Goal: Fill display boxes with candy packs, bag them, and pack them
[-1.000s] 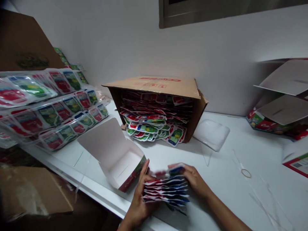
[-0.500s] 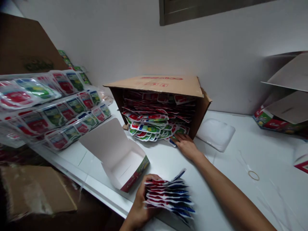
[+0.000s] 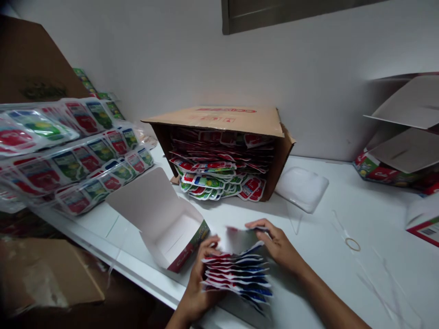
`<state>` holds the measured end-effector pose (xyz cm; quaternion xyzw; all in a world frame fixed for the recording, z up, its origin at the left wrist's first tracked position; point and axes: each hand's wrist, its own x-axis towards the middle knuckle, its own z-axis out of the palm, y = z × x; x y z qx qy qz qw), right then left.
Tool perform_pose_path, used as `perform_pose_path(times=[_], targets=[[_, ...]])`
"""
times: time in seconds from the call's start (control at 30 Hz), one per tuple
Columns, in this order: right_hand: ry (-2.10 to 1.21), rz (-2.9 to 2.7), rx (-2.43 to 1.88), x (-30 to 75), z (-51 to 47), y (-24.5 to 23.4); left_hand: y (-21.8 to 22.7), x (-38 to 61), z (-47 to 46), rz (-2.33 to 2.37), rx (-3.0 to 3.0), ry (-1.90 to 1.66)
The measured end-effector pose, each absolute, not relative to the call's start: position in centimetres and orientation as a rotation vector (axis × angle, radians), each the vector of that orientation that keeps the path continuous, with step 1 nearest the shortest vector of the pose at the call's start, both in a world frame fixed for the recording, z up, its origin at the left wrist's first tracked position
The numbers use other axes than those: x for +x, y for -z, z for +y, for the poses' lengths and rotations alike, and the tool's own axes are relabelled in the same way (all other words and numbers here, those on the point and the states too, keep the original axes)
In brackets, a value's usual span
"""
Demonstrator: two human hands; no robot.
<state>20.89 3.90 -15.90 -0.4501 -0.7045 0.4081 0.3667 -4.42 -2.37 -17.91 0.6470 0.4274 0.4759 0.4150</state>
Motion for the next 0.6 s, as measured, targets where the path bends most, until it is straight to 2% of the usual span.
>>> perform_pose_path(times=[0.13, 0.2, 0.27, 0.33, 0.37, 0.43, 0.6], targets=[[-1.582, -1.829, -0.842, 20.4, 1.4, 13.6, 18.1, -4.6, -2.5, 1.112, 1.68, -1.167], [-1.651, -1.854, -0.759, 20.5, 2.0, 13.7, 18.0, -4.5, -2.6, 1.046, 1.649, -1.15], [-1.317, -2.017, -0.97, 20.5, 4.3, 14.7, 18.0, -4.2, -2.7, 1.007, 1.599, -1.175], [-0.637, -2.164, -1.331, 20.2, 7.7, 16.1, 17.8, -4.0, -2.8, 1.003, 1.532, -1.183], [-0.453, -2.159, -1.427, 19.9, 9.5, 16.8, 17.7, -3.9, -2.8, 1.009, 1.502, -1.168], [-0.256, -2.139, -1.528, 19.1, 12.9, 18.0, 17.6, -4.0, -2.7, 1.014, 1.477, -1.094], [-0.153, -2.207, -1.509, 17.6, 16.6, 19.0, 17.7, -4.4, -2.6, 0.971, 1.491, -1.045]])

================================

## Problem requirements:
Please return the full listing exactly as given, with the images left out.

## Output for this exercise:
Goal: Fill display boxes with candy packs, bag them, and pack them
[-1.000s] 
[-0.500s] 
[+0.000s] 
`<state>` holds the measured end-effector pose (xyz cm; quaternion xyzw; all in a world frame fixed for the recording, z up, its origin at the left wrist's first tracked position; point and axes: each hand's wrist, its own x-axis towards the middle knuckle, its own z-axis out of the palm, y = z × x; x y z qx qy qz qw), right then left.
Tool perform_pose_path, used as `perform_pose_path(times=[_], targets=[[_, ...]])`
"""
times: time in seconds from the call's start (control at 30 Hz), one per tuple
Columns, in this order: right_hand: ry (-2.10 to 1.21), rz (-2.9 to 2.7), rx (-2.43 to 1.88), x (-30 to 75), z (-51 to 47), y (-24.5 to 23.4); left_hand: y (-21.8 to 22.7), x (-38 to 61), z (-47 to 46), rz (-2.33 to 2.37), rx (-3.0 to 3.0), ry (-1.90 to 1.66)
The measured end-effector pose, each absolute, not relative to the call's start: position in centimetres and orientation as a rotation vector (axis × angle, radians), each the vector of that orientation that keeps the path continuous, with step 1 nearest the shortest vector of the pose at the call's start, both in a world frame fixed for the recording, z up, its origin at the left wrist's first tracked position
The numbers use other axes than those: x for +x, y for -z, z for +y, for the poses' lengths and rotations alike, and the tool's own axes are relabelled in the same way (all other words and numbers here, those on the point and the states too, keep the original axes)
In brackets, a value's usual span
"""
Demonstrator: two human hands; no robot.
<state>20.89 3.90 -15.90 -0.4501 -0.7045 0.4081 0.3667 -4.42 -2.37 -17.91 0.6470 0.4274 0.4759 0.4150</state>
Motion for the next 0.6 s, as measured, targets where the path bends most, until it is straight to 2% of the usual span.
>>> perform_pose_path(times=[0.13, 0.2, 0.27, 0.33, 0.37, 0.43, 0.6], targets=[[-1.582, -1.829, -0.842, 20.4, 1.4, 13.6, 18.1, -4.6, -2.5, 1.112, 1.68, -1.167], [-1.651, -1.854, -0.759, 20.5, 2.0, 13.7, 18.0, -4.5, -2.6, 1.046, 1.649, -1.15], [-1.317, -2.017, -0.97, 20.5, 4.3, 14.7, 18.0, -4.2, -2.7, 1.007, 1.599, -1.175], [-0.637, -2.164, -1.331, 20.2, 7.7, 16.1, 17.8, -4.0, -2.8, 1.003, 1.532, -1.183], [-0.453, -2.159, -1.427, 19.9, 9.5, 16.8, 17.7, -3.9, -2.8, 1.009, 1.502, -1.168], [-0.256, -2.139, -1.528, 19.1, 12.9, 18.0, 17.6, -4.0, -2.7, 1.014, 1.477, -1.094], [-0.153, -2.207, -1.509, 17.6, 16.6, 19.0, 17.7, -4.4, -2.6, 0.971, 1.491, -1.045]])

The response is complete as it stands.